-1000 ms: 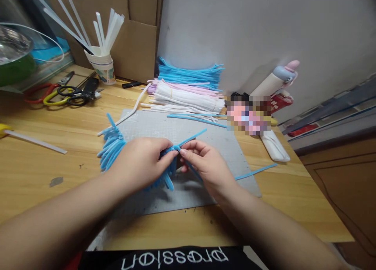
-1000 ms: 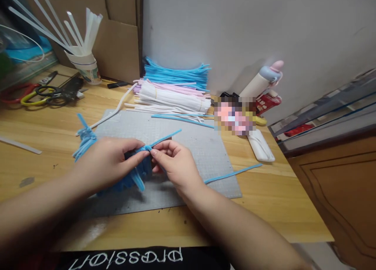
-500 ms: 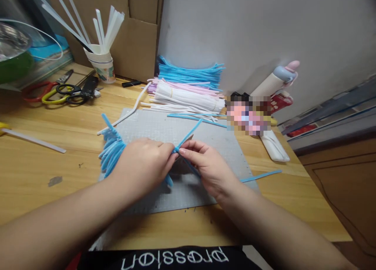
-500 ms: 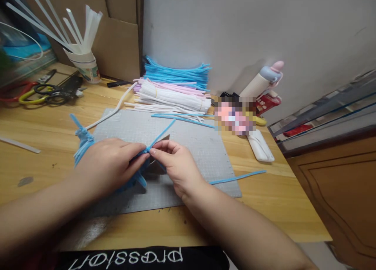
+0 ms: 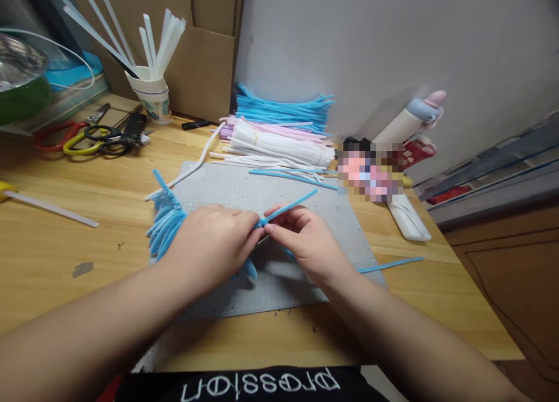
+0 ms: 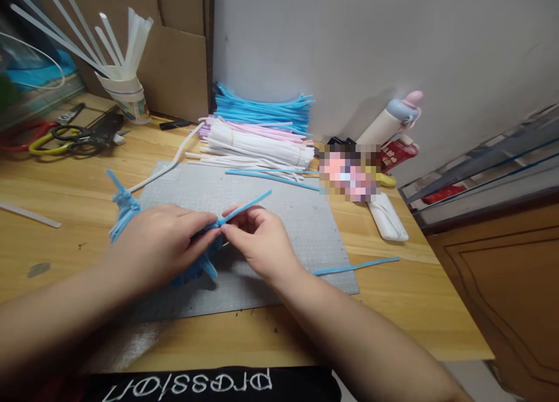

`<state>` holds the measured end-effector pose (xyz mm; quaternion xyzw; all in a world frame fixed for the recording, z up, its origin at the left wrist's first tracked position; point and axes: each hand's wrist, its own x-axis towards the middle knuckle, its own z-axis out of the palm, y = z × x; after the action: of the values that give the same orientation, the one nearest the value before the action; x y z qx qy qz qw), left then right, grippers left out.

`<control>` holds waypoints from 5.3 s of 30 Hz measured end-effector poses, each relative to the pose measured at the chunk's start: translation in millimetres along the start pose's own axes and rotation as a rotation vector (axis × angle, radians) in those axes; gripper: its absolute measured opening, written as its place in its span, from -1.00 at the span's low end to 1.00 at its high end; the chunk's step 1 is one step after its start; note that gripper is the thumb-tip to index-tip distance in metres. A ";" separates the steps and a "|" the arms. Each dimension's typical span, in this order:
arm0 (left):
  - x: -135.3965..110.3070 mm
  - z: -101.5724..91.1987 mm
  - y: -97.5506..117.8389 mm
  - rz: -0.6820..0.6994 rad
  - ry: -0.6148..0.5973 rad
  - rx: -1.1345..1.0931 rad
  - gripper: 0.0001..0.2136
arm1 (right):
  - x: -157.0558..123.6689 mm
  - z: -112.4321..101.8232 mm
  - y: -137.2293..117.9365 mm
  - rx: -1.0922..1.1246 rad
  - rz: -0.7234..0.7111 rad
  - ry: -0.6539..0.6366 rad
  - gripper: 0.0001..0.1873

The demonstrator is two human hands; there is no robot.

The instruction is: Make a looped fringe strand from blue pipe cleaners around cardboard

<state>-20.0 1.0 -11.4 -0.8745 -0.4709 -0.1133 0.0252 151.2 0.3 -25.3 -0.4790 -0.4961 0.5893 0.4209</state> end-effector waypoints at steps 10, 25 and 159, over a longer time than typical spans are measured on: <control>1.0 -7.3 -1.2 -0.062 -0.091 -0.067 -0.67 | 0.2 -10.9 -12.2 -0.518 -0.323 -0.058 -0.95; 5.3 -23.1 -18.9 0.111 -0.429 -0.791 -0.79 | 8.4 -33.6 -75.4 -0.942 -0.587 -0.757 -0.69; 24.1 28.5 -27.8 -0.534 -0.305 -1.167 -0.68 | -2.0 -24.2 43.9 0.331 0.115 0.037 -0.64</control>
<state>-25.3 40.5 -35.5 -0.6042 -0.5312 -0.2269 -0.5489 174.4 -3.9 -69.5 -0.4415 -0.3561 0.6770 0.4689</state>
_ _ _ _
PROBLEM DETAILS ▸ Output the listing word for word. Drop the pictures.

FINISHED TASK ▸
-1000 ms: 
-1000 ms: 
-500 ms: 
-500 ms: 
+0 ms: 
+0 ms: 

`<state>` holds the measured end-effector pose (xyz mm; quaternion xyzw; all in a world frame fixed for the recording, z up, its origin at the left wrist's first tracked position; point and axes: each hand's wrist, its own x-axis towards the middle knuckle, its own z-axis out of the palm, y = z × x; after the action: of the values that give the same orientation, the one nearest the value before the action; x y z qx qy qz qw), left then right, grippers left out.

`<control>` holds waypoints from 5.3 s of 30 Hz measured end-effector poses, each relative to the pose measured at the chunk's start: translation in millimetres along the start pose's own axes and rotation as a rotation vector (axis × angle, radians) in those axes; gripper: its absolute measured opening, written as its place in its span, from -1.00 at the span's low end to 1.00 at its high end; the chunk's step 1 is one step after its start; note that gripper is the thumb-tip to index-tip distance in metres. A ";" separates the steps and a "|" the arms. Each dimension's typical span, in this order:
arm0 (left):
  - x: -135.3965..110.3070 mm
  - z: -101.5724..91.1987 mm
  - y: -97.5506..117.8389 mm
  - rz: -0.6820..0.6994 rad
  - ry: -0.6148..0.5973 rad
  - rx: -1.1345..1.0931 rad
  - gripper: 0.0001..0.2136
arm1 (right):
  - x: -157.0558..123.6689 mm
  - z: -112.4321..101.8232 mm
  - y: -137.2293..117.9365 mm
  - rx: -1.0922..1.1246 rad
  - rz: -0.7234..0.7111 rad
  - ry: -0.6539..0.6366 rad
  - gripper: 0.0001..0.1873

The demonstrator is two human hands; there is no robot.

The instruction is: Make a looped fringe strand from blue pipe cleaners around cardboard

<state>-20.0 1.0 -11.4 -0.8745 -0.4709 -0.1133 0.0252 151.2 0.3 -25.3 -0.4790 -0.4961 0.5893 0.4209</state> end-effector waypoints at steps 10, 25 and 159, over a longer time than typical spans are measured on: <control>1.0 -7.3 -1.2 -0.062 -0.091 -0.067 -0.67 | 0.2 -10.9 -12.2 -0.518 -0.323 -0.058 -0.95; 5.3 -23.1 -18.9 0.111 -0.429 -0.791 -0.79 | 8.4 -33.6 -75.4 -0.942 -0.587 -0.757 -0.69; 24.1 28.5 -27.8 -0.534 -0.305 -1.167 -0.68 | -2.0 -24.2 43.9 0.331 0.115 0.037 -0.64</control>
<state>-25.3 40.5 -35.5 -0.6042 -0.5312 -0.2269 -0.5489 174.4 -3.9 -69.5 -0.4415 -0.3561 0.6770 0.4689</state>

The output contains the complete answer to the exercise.